Advice to Travelers: Internet is Everywhere
Since I found an Internet café inside this castle in the south of the Czech Republic in 1998, it’s been apparent that Internet is available, for all intents and purposes, everywhere.
By everywhere I mean “everywhere a North American is likely to travel in the world.” But also many other places. In areas where travelers congregate, inevitably wiley local entrepreneurs recognize the market opportunity, and Internet cafés — sometimes dozens of them — spring up around traveler populated areas. And in areas where there are fewer travellers, there is often less local infrastructure, and therefore more of a need for shared Internet access. Which travelers can also use.
My experience of the world is hardly complete, of course. But I’ve found Internet access readily available in the Czech Republic, Thailand, Spain, Germany, the U.K., Croatia, Slovenia, Italy, and all across the U.S.

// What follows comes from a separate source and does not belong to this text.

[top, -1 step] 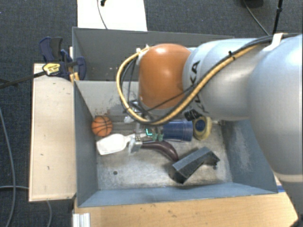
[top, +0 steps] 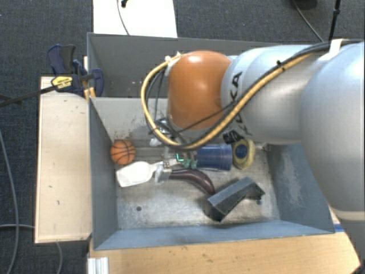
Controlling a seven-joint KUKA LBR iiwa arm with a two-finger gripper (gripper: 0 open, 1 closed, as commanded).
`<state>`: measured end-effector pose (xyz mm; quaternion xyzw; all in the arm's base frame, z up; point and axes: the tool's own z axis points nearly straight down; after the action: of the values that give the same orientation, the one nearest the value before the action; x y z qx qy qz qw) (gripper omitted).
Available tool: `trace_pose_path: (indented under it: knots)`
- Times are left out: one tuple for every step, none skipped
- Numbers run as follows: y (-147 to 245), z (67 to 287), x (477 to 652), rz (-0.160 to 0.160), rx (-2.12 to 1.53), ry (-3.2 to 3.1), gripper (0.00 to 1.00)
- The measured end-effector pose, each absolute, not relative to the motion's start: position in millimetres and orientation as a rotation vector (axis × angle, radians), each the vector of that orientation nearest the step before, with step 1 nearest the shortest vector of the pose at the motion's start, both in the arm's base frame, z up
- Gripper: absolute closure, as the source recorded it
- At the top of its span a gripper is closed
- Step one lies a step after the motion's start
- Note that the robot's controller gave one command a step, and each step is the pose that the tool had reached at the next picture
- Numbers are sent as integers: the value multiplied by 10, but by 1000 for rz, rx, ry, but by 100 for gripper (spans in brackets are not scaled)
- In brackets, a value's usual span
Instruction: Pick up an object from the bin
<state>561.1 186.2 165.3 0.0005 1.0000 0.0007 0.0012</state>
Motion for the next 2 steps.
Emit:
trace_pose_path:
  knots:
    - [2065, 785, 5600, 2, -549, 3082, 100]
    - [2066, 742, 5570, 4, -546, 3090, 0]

On our recent trip, for example, we used the Internet in a café in downtown Zagreb (14.70 kuna/hour), a hotel in the small town Kutina, Croatia (18 kuna/hour), a café on the 7th floor of an old building overlooking the harbour in Split, Croatia (16 kuna/hour), a late-night storefront operation in Ancona, Italy (1 euro/30 minutes), and a small shop that sold everything from phone cards to fax access to photocopying across from the train station in Ancona (1 euro/20 minutes). There are 5 kunas to a Canadian dollar as I write this, and a Euro is worth about $1.59CDN.
Access was sometimes fast and sometimes slow, but generally quite reliable. The machines were all Windows-based, with Internet Explorer installed, and sometimes Netscape. Sometimes America Online Instant Messenger was installed; other times I ran the “AIM Express,” which you can run from within a web browser from aim.com. Although I didn’t need to use it, there was usually Microsoft Word, and sometimes Excel installed. I checked my email through a web-based client, updated my website, and even used a Java-based SSH client to connect to servers when it was required a couple of times.
The only technical walls I ran into were in Air Canada lounges, and one of the Internet cafés, where, for some reason, I couldn’t connect to secure webservers that required a username and password: I would get prompted for this information, but as soon as I entered the username, the password field would get “greyed out” and I wouldn’t be able to enter anything there.
The interesting thing about all this access, everywhere, is that, short of checking my email, and looking up small things like air travel departure times, I’ve found, more and more, that the world of Internet holds far less appeal when traveling than when at home. What interest is the constant technical chatter on /. when there’s interesting food to eat, and interesting sites to see?